▶ **TASK STATEMENT**
Report how many lines below contain the word "several", giving the number and no other words.

Source records
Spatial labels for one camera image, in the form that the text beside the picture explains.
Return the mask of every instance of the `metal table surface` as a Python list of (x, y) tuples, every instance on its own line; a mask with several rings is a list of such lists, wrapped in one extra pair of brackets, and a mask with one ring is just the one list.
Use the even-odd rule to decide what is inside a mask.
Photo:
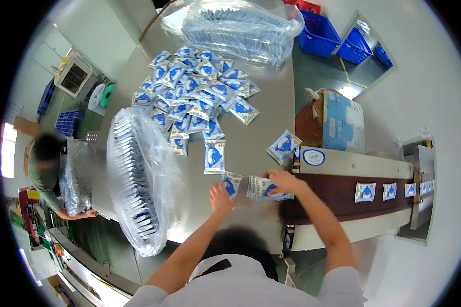
[[(107, 191), (108, 185), (102, 167), (105, 167), (106, 139), (111, 119), (120, 108), (130, 106), (133, 93), (140, 91), (139, 86), (147, 76), (152, 76), (153, 70), (148, 67), (150, 61), (162, 50), (175, 52), (183, 45), (184, 42), (176, 36), (166, 34), (160, 27), (160, 18), (157, 19), (142, 41), (141, 47), (135, 49), (126, 63), (112, 93), (98, 136), (99, 166), (94, 174), (96, 180), (93, 185), (92, 204), (94, 209), (114, 220), (117, 218)], [(222, 227), (235, 224), (249, 227), (264, 239), (271, 254), (280, 254), (284, 226), (279, 220), (279, 203), (252, 201), (246, 197), (246, 189), (249, 175), (264, 176), (269, 169), (280, 168), (265, 149), (276, 141), (285, 129), (294, 131), (295, 96), (292, 58), (289, 57), (283, 67), (268, 70), (240, 59), (235, 60), (234, 67), (248, 72), (249, 78), (261, 89), (261, 92), (248, 100), (261, 113), (247, 127), (231, 113), (224, 114), (220, 121), (227, 140), (226, 170), (245, 177), (238, 191), (237, 205)], [(204, 152), (203, 137), (198, 135), (194, 142), (188, 144), (188, 156), (176, 156), (190, 194), (187, 201), (179, 204), (177, 208), (179, 223), (169, 233), (171, 241), (183, 242), (206, 221), (212, 212), (208, 192), (212, 185), (221, 181), (221, 175), (203, 174)]]

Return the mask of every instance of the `circular logo sticker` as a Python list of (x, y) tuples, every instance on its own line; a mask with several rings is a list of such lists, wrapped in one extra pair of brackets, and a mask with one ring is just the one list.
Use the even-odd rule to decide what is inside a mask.
[(326, 156), (324, 155), (324, 152), (315, 150), (315, 149), (308, 149), (304, 150), (302, 153), (302, 158), (304, 161), (312, 166), (319, 166), (323, 164), (323, 162), (326, 159)]

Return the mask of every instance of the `floor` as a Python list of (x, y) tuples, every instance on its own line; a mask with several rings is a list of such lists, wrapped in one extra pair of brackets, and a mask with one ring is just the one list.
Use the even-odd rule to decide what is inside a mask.
[[(302, 53), (297, 40), (292, 53), (295, 79), (295, 113), (304, 107), (309, 99), (305, 87), (335, 89), (348, 98), (358, 95), (363, 89), (380, 77), (386, 68), (376, 57), (369, 57), (360, 65), (343, 61), (338, 56), (321, 58)], [(56, 118), (62, 111), (84, 109), (86, 114), (80, 122), (76, 137), (85, 138), (87, 131), (99, 130), (102, 116), (86, 109), (85, 103), (77, 103), (60, 90), (53, 95), (46, 115), (41, 118), (42, 129), (55, 126)], [(73, 221), (76, 244), (90, 254), (97, 262), (109, 266), (111, 270), (136, 283), (143, 284), (178, 247), (168, 241), (166, 248), (155, 257), (141, 257), (136, 254), (126, 240), (119, 224), (103, 217)], [(296, 263), (295, 273), (300, 275), (305, 290), (317, 295), (326, 262), (324, 249), (289, 253)], [(275, 257), (280, 282), (284, 282), (287, 267), (283, 260)]]

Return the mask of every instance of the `cable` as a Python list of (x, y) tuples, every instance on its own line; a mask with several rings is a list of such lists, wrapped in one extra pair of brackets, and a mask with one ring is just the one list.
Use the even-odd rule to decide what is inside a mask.
[(299, 277), (301, 276), (301, 274), (304, 273), (307, 269), (309, 269), (309, 268), (311, 268), (311, 267), (317, 265), (318, 263), (320, 263), (320, 262), (323, 261), (323, 260), (326, 260), (326, 257), (323, 258), (323, 259), (321, 259), (321, 260), (319, 260), (319, 261), (314, 262), (313, 264), (311, 264), (311, 265), (309, 265), (309, 266), (307, 266), (304, 270), (302, 270), (302, 271), (299, 273), (299, 275), (297, 275), (297, 278), (299, 278)]

▶ **RESPONSE BOX**
4